▶ _Work order_
No pictures go into the copy. Write out exactly the lines below from the one containing "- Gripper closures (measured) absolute" through the one containing "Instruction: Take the".

---- Input

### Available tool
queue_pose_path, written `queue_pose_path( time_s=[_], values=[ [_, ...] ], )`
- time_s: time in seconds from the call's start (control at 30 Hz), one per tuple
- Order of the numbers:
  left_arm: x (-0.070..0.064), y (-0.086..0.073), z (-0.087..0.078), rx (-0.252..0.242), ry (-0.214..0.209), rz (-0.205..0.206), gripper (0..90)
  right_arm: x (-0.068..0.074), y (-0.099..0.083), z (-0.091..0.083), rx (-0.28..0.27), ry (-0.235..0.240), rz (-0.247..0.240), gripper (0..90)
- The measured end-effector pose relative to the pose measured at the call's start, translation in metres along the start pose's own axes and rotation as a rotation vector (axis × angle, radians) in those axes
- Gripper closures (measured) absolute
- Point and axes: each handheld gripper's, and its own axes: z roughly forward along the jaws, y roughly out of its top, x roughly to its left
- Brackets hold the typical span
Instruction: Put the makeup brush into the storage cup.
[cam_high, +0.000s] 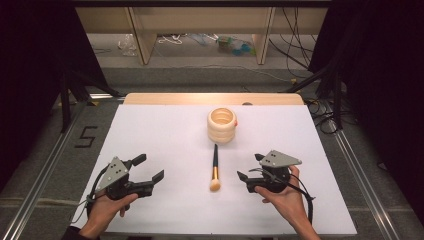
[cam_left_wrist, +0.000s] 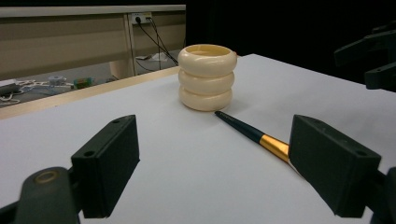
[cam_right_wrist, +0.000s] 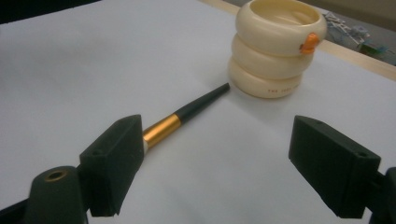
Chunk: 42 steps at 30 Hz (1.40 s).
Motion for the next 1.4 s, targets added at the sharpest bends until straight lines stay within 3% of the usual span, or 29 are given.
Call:
queue_pose_path(
  time_s=[0.3, 0.33, 0.37, 0.53, 0.73, 0.83, 0.93, 0.97, 1.23, 1.4],
  values=[
    [0.000, 0.000, 0.000, 0.001, 0.000, 0.000, 16.7, 0.003, 0.016, 0.024, 0.114, 0.041, -0.006, 17.2],
    [0.000, 0.000, 0.000, 0.001, 0.000, 0.000, 16.7, 0.002, 0.019, 0.028, 0.123, 0.045, -0.025, 17.0],
    [0.000, 0.000, 0.000, 0.002, 0.000, 0.001, 16.7, 0.004, 0.021, 0.030, 0.141, 0.050, -0.008, 16.9],
    [0.000, -0.001, 0.000, 0.004, 0.002, -0.003, 16.7, 0.004, 0.031, 0.046, 0.204, 0.062, -0.013, 16.6],
    [0.000, -0.001, 0.001, 0.007, 0.002, -0.002, 16.7, 0.006, 0.036, 0.061, 0.231, 0.075, -0.021, 16.3],
    [0.000, -0.001, 0.001, 0.007, 0.002, -0.004, 16.9, 0.007, 0.041, 0.072, 0.295, 0.098, -0.021, 16.8],
    [0.000, -0.001, 0.001, 0.007, 0.004, -0.005, 16.9, 0.006, 0.043, 0.081, 0.329, 0.083, -0.038, 16.3],
    [0.000, -0.001, 0.001, 0.007, 0.003, -0.005, 17.0, 0.007, 0.046, 0.087, 0.360, 0.075, -0.021, 16.3],
    [0.001, -0.001, 0.001, 0.012, 0.005, 0.000, 17.1, 0.010, 0.052, 0.108, 0.400, 0.101, -0.045, 17.2],
    [0.001, -0.001, 0.001, 0.012, 0.004, 0.000, 17.1, 0.014, 0.055, 0.121, 0.459, 0.115, -0.055, 16.7]
  ],
)
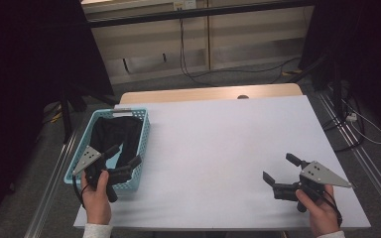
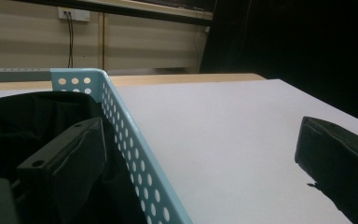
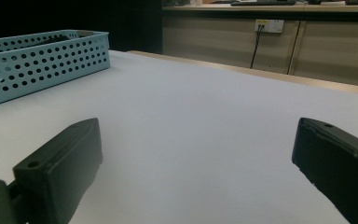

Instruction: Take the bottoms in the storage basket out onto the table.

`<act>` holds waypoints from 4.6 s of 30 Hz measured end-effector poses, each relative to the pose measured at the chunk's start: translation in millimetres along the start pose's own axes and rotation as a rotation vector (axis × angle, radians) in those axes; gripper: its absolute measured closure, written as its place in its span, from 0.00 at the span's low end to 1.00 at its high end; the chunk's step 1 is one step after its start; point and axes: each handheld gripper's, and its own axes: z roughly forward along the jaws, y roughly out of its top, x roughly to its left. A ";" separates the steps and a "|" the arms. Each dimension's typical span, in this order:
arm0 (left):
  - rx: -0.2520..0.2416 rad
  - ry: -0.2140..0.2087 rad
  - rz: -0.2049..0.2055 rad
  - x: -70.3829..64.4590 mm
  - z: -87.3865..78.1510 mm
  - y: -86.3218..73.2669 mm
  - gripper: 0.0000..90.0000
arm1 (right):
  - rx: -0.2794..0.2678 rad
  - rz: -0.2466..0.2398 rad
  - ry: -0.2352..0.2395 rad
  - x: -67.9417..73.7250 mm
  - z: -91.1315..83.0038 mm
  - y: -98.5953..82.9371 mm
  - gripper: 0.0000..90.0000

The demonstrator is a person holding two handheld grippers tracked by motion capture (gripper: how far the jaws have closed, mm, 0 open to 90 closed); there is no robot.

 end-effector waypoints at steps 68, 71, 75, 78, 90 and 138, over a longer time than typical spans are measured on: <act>0.213 0.124 0.021 84.6 59.8 44.2 0.04 | 0.037 -0.020 0.033 -0.6 -1.4 -1.7 0.02; 0.235 0.132 0.018 91.3 61.8 41.5 0.06 | 0.040 -0.018 0.035 -0.5 -1.4 -1.8 0.02; 0.290 0.149 0.061 95.5 67.0 39.0 0.06 | 0.040 -0.026 0.044 -0.1 -1.3 -1.9 0.02; 0.320 0.145 0.057 96.4 72.0 38.0 0.06 | 0.044 -0.028 0.047 0.6 -1.2 -1.8 0.02; 0.479 0.188 0.082 106.2 92.6 17.0 0.06 | 0.052 -0.030 0.059 3.1 -0.5 -2.2 0.02; 0.782 0.159 0.051 91.4 121.6 2.9 0.62 | 0.061 -0.043 0.066 4.1 0.3 -2.2 0.03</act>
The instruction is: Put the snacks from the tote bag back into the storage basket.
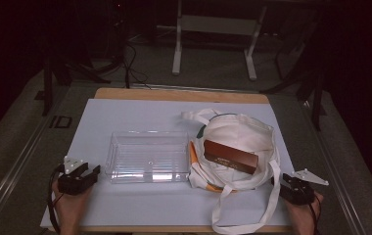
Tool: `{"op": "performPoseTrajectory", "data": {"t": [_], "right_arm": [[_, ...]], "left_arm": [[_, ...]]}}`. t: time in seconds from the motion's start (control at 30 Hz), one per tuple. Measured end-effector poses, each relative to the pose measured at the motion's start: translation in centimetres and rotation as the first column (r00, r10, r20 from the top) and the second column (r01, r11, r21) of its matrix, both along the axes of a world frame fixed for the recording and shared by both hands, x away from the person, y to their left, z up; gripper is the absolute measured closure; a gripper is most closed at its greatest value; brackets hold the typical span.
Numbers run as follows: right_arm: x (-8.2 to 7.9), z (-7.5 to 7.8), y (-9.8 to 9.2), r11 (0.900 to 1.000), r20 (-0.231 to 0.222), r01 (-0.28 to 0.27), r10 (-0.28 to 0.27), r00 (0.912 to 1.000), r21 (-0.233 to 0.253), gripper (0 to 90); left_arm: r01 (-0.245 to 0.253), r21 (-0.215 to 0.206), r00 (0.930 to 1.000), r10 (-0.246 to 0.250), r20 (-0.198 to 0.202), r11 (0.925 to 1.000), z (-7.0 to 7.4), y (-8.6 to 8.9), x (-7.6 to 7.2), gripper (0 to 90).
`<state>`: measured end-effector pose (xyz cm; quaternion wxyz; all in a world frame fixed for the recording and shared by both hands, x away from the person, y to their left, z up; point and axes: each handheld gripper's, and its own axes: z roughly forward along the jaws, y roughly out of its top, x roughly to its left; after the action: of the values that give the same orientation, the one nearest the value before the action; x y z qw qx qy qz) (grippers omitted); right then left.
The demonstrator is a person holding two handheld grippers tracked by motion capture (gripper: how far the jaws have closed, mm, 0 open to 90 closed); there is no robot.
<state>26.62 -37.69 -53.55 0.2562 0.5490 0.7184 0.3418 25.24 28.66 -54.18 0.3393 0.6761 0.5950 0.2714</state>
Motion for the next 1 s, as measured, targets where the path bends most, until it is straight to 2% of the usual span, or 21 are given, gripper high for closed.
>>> {"op": "performPoseTrajectory", "data": {"t": [0.13,1.0], "right_arm": [[-0.03,0.03,0.01,1.000,0.003,0.000,0.000,1.0000,0.000,47.4],[-0.10,0.86,-0.70,1.000,-0.002,0.012,-0.012,0.9999,0.004,50.6]], "left_arm": [[0.001,0.015,1.0000,-0.001,0.004,0.9999,0.01,-0.14,-0.07,49.7],[0.013,0.020,0.9999,-0.014,0.009,0.9997,0.00,-0.24,-0.13,45.4]]}}
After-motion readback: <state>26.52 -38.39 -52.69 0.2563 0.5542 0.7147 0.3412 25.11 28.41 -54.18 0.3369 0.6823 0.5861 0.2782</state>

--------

▶ _Solution to the problem_
- Gripper closures (measured) absolute
- Point and axes: each handheld gripper's, and its own axes: z roughly forward along the jaws, y roughly out of its top, x roughly to its left
- Brackets hold the typical span
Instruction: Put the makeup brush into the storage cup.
[cam_high, +0.000s] 
[cam_left_wrist, +0.000s] 
[cam_right_wrist, +0.000s] 
Chunk: 42 steps at 30 Hz (1.40 s).
Motion for the next 1.4 s, targets added at the sharpest bends until straight lines stay within 3% of the usual span, or 29 are given.
Call:
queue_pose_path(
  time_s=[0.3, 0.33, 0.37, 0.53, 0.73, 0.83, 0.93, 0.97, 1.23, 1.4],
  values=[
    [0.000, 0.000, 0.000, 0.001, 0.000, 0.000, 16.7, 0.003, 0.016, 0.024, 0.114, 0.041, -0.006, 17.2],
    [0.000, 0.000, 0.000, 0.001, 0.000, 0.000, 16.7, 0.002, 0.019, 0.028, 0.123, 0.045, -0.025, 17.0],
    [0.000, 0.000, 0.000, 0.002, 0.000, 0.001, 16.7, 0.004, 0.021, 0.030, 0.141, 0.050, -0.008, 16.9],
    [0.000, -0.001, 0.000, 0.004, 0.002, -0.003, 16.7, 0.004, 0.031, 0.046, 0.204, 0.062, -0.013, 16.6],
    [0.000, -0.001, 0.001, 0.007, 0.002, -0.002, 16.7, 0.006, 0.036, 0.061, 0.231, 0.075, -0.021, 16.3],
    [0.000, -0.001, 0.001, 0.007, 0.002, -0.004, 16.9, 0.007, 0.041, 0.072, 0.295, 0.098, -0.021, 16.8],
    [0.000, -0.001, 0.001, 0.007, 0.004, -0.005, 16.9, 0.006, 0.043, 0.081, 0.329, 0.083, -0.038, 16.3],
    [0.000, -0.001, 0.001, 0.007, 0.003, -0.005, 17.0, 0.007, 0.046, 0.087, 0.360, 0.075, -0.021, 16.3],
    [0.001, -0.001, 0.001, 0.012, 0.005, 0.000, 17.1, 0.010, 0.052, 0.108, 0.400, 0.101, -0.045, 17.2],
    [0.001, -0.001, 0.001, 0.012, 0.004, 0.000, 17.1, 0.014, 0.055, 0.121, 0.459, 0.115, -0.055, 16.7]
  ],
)

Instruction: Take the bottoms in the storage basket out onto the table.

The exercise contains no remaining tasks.